Cadmium is a toxic environmental and industrial pollutant. Cadmium toxicity has been reported to produce biochemical and behavioral dysfunction that may cause adverse effects on several organs including the central nervous system. The present study was designed to investigate the neurotoxic effects of Cadmium Chloride (CdCl2) at three different doses by using different behavioral models. Lipid peroxidation (LPO), superoxide dismutase (SOD) and acetylcholinesterase (AChE) activities were also monitored following acute intraperitoneal injection of cadmium. Twenty four adult locally bred Albino Wistar rats were divided into control and 3 test groups (n = 6). Control rats were injected intraperitoneally with saline (0.9% NaCl) and test groups were injected with CdCl2 (1 mg/kg, 2 mg/kg and 3 mg/kg) dissolved in physiological solution.
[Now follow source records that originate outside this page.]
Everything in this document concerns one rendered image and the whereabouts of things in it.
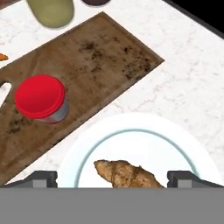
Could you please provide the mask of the brown croissant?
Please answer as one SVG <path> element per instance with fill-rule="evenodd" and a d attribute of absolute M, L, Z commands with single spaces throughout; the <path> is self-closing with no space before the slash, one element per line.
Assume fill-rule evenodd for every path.
<path fill-rule="evenodd" d="M 152 173 L 125 160 L 97 160 L 94 168 L 114 188 L 163 188 Z"/>

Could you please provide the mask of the red-lidded jam jar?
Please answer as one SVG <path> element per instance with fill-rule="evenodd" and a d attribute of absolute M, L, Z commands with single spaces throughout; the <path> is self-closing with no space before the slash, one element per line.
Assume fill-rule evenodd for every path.
<path fill-rule="evenodd" d="M 15 103 L 23 116 L 42 123 L 59 123 L 69 111 L 64 85 L 58 78 L 47 74 L 24 80 L 16 89 Z"/>

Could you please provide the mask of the brown wooden cutting board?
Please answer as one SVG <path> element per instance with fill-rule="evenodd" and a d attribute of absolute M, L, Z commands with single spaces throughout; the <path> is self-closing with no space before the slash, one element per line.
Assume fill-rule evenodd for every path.
<path fill-rule="evenodd" d="M 11 84 L 0 107 L 0 185 L 162 62 L 148 46 L 101 12 L 0 68 L 0 85 Z M 45 124 L 18 113 L 15 90 L 34 74 L 50 74 L 64 84 L 69 102 L 64 121 Z"/>

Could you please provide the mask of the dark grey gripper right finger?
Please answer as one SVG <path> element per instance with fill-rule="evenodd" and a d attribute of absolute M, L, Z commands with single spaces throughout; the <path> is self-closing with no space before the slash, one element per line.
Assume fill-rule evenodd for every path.
<path fill-rule="evenodd" d="M 168 188 L 223 188 L 223 185 L 201 179 L 190 171 L 168 171 L 167 179 Z"/>

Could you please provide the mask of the dark purple round object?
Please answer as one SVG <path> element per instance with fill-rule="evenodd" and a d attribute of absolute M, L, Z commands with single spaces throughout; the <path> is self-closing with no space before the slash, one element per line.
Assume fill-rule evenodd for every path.
<path fill-rule="evenodd" d="M 110 0 L 81 0 L 81 1 L 90 6 L 102 6 L 107 4 Z"/>

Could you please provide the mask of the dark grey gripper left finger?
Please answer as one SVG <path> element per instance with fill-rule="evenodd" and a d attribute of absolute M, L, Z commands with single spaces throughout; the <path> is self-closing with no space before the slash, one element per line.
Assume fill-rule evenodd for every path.
<path fill-rule="evenodd" d="M 28 177 L 7 184 L 6 188 L 57 188 L 58 174 L 56 171 L 35 171 Z"/>

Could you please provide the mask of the olive green round object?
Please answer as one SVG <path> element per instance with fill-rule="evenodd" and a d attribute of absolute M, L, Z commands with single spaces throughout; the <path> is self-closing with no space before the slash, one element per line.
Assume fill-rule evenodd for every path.
<path fill-rule="evenodd" d="M 73 0 L 26 0 L 34 17 L 45 27 L 60 28 L 74 17 Z"/>
Behavioral activities of rats were monitored after 1 h of cadmium injection. Locomotor activity and depression-like symptoms were measured by Open Field Test (OFT) and Forced Swimming Test (FST) respectively. Anxiety like behavior was monitored using Light-dark Transition (LDT) test and memory functions of rats were assessed by Morris Water Maze test (MWM). In the present study acute cadmium administration dose dependently increased anxiety in rats as compared to control rats. A significant increase in depression-like symptoms was also exhibited by cadmium treated rats. These behavioral dysfunctions may be attributed to the decreased superoxide dismutase (SOD) activity and simultaneously increased brain lipid peroxidation (LPO). Moreover learning and memory assessed by MWM showed dose dependent impairment in memory function in cadmium treated rats as compared to control rats. Acetylcholinesterase (AChE) activity was also decreased in brains of cadmium administered rats. It is suggested in this study that behavioral, biochemical and neurochemical dysfunctions caused by acute cadmium administration occur in a dose dependent manner.